[[ DATASET EXCERPT, beginning ]]

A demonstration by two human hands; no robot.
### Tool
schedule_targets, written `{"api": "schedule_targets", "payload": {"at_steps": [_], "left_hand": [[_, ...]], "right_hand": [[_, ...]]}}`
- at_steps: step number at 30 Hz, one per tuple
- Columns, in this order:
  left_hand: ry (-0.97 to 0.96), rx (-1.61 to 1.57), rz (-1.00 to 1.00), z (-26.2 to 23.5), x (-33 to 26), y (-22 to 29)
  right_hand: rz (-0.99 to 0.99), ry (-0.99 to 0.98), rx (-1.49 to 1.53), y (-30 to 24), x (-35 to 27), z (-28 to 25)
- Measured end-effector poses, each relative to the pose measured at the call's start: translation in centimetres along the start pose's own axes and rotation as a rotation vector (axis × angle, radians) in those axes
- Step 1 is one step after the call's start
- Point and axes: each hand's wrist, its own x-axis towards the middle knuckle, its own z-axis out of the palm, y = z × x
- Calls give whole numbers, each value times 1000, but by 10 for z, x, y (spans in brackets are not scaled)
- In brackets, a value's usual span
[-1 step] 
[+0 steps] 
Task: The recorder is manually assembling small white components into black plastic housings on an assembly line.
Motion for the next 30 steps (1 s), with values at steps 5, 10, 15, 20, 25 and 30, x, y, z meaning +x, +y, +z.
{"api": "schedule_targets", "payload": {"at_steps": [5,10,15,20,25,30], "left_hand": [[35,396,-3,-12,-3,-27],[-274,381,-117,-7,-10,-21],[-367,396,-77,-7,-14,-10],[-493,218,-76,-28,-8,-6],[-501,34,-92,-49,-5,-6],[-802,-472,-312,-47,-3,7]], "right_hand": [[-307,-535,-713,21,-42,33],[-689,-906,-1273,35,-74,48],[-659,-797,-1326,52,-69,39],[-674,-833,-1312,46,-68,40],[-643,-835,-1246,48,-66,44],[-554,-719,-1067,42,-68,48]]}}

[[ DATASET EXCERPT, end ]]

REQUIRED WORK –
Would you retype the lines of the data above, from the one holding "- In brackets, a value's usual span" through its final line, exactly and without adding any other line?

RESULT BELOW –
- In brackets, a value's usual span
[-1 step] 
[+0 steps] 
Task: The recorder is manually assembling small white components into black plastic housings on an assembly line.
Motion for the next 30 steps (1 s), with values at steps 5, 10, 15, 20, 25 and 30, x, y, z meaning +x, +y, +z.
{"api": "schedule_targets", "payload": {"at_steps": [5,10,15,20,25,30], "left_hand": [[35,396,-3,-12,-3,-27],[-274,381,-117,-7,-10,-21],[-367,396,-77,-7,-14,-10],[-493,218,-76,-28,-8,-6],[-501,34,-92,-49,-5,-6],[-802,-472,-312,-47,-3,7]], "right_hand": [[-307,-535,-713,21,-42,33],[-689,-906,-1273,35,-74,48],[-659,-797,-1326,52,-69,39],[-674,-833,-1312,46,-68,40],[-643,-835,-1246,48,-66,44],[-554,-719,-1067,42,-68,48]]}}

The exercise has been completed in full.